A gross examination of the resected tumor ( cm) revealed a nodular soft tissue mass with surrounding membranous tissue, focally haemorrhagic cut surfaces with areas of necrosis and possible calcifications. Microscopy revealed a lobulated cellular tumor with interlacing bundles of monotonous spindle to ovoid cells, loose myxoid areas, extensive necrosis, and focal dystrophic calcifications (Figure 4(a)), involving the lobules of omental fat (Figure 4(b)). Mitoses are frequent, 44 mitoses per 10 high power field (Figure 4(c)).

(a)

(b)

(c)

(d)

Immunohistochemistry analysis showed that the tumor cells were positive for beta-catenin (nuclear staining), inhibin, bcl2, and PanTRK, while PAX8 demonstrated a patchy positivity of some spindle cell populations. Most other type and site-specific markers were negative. Since the NTRK-rearranged tumors usually show positivity with PanTRK antibodies (Figure 4(d)), the molecular analysis using next-generation sequencing (NGS) was performed. Based on the histopathological results, the case was diagnosed as high-grade sarcoma with fibrosarcoma-like pattern. Subsequent NGS analysis detected a structural genomic rearrangement leading to the KMT2D : BCOR fusion (t(12; X)(12q13.11;Xp11.4)), and the pathological staging was determined as pT2pNxpMx.

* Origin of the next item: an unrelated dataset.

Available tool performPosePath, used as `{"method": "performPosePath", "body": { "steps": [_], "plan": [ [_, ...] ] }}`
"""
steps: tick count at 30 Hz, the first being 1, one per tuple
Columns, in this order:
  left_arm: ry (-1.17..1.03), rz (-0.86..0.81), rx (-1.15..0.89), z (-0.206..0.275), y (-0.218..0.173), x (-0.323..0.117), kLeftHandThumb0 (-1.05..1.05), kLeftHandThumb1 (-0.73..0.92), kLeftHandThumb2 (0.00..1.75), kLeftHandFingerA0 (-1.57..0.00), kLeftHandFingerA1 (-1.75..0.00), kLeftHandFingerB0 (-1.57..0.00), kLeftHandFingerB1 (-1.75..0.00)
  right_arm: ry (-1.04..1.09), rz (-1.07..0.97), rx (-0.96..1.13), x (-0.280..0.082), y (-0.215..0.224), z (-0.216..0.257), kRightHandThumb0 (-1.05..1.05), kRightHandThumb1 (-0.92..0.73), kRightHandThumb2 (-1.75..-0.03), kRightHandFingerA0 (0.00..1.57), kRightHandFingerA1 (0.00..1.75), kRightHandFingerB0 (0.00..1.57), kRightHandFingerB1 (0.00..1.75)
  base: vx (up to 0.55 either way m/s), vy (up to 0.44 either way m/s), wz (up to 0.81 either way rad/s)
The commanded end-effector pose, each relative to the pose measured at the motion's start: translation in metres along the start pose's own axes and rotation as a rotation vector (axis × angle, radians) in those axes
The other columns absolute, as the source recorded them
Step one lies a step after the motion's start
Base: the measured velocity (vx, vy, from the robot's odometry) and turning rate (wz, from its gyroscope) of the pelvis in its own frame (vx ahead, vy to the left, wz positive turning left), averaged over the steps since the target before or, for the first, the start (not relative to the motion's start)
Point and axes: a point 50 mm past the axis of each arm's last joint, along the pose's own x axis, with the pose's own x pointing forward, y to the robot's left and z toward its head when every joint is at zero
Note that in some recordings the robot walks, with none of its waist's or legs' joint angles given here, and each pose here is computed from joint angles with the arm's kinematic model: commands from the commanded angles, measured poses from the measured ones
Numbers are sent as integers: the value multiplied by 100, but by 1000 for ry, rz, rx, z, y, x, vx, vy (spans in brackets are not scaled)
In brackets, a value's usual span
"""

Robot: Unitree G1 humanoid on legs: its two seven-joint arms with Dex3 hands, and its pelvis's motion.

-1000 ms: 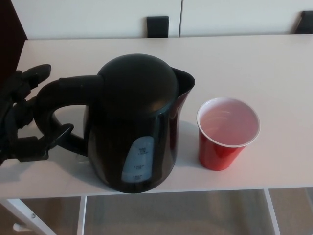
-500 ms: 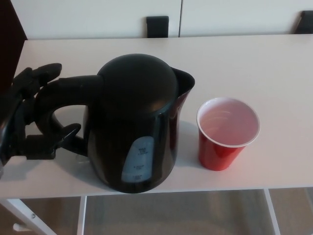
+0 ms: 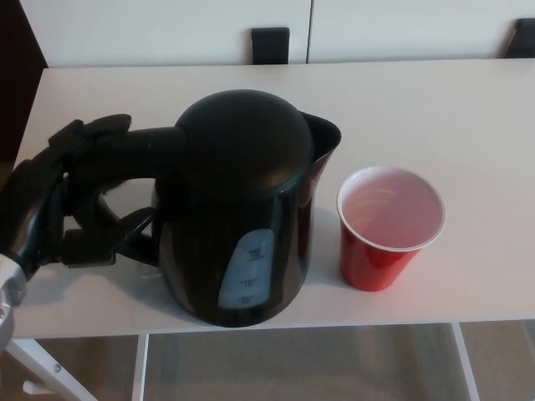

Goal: The robot walk towards a table in front and uses its left hand to pick up the pot from the base and pour water to the cup on the right hand side

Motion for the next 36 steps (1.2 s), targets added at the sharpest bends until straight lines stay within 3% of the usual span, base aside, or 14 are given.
{"method": "performPosePath", "body": {
  "steps": [1, 4, 5, 6, 7, 8, 15, 17, 26, 33, 36],
  "plan": [
    [-40, 63, 36, -2, 3, 7, -27, 83, 64, -121, -122, -68, -42, 14, -13, -18, -2, -6, -2, -39, -65, -59, 73, 55, 50, 44, 0, 0, 0],
    [-61, 59, 21, -5, 4, 9, -26, 81, 64, -118, -125, -81, -47, 16, -11, -18, -1, -7, -1, -38, -66, -59, 72, 54, 50, 44, 0, 0, 0],
    [-62, 58, 15, -6, 4, 11, -18, 82, 64, -110, -125, -92, -75, 13, -11, -16, -1, -7, -1, -39, -66, -59, 72, 55, 49, 44, 0, 0, 0],
    [-62, 58, 9, -7, 4, 12, -18, 82, 64, -110, -125, -92, -75, 9, -11, -13, -1, -7, 0, -39, -66, -59, 72, 55, 49, 44, 0, 0, 0],
    [-58, 46, 15, -8, 3, 12, -13, 83, 67, -106, -126, -84, -99, 8, -12, -15, -1, -7, 0, -39, -66, -59, 73, 54, 51, 44, 0, 0, 0],
    [-54, 42, 18, -9, 2, 12, -11, 81, 68, -105, -125, -83, -102, 7, -13, -16, -1, -7, 0, -39, -66, -59, 73, 54, 51, 44, 0, 0, 0],
    [-51, 12, -17, -10, -3, 12, -12, 79, 71, -105, -135, -79, -106, -7, -9, -23, 0, -8, 4, -40, -67, -59, 72, 54, 50, 45, 0, 0, 0],
    [-49, 8, 4, -10, -3, 11, -14, 78, 75, -98, -140, -79, -105, -8, -9, -26, 1, -8, 5, -39, -67, -59, 72, 52, 50, 44, 0, 0, 0],
    [-61, 9, -42, -7, -5, 13, -15, 80, 71, -97, -142, -82, -105, -12, -7, -3, 3, -9, 9, -38, -66, -59, 71, 55, 50, 45, 0, 0, 0],
    [-143, 75, -140, 15, 4, 19, -16, 82, 64, -96, -145, -83, -109, -20, 2, -25, 3, -9, 11, -39, -68, -59, 73, 55, 50, 46, 0, 0, 0],
    [-200, 87, -149, 32, 12, 26, -15, 81, 71, -94, -151, -79, -111, -24, 4, -32, 3, -10, 13, -39, -68, -60, 73, 55, 49, 45, 0, 0, 0]
  ]
}}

FDG-PET/CT performed two months after surgery revealed 5 foci of tracer uptake in the left upper quadrant and pelvis consistent with hypermetabolic mesenteric tumor implants consistent with previously undetectable deposits and/or disease progression. There was no detectable metastatic disease. Clinical staging as per the AJCC 8^th edition classification system was stage III A (T2 N0 M0, G 2/3). Three weeks after the FDG-PET/CT, the patient received 3-days of ifosfamide and doxorubicin induction therapy, with concurrent mesna and dexrazoxane administration.

3. Discussion

A case report of a 14-year-old child with abdominal high-grade fibrosarcoma was presented in this study. Infantile fibrosarcoma is a rare malignancy that metastasizes infrequently among infants and young children and constitutes less than 1 percent of all childhood cancers. In contrast, the adult form is highly invasive and can affect older children, usually between 10 to 15 years old. Adult fibrosarcoma accounts for nearly 7% of all sarcoma diagnoses [5–8]. This type of tumor mainly affects the extremities, so intra-abdominal cases are sporadic.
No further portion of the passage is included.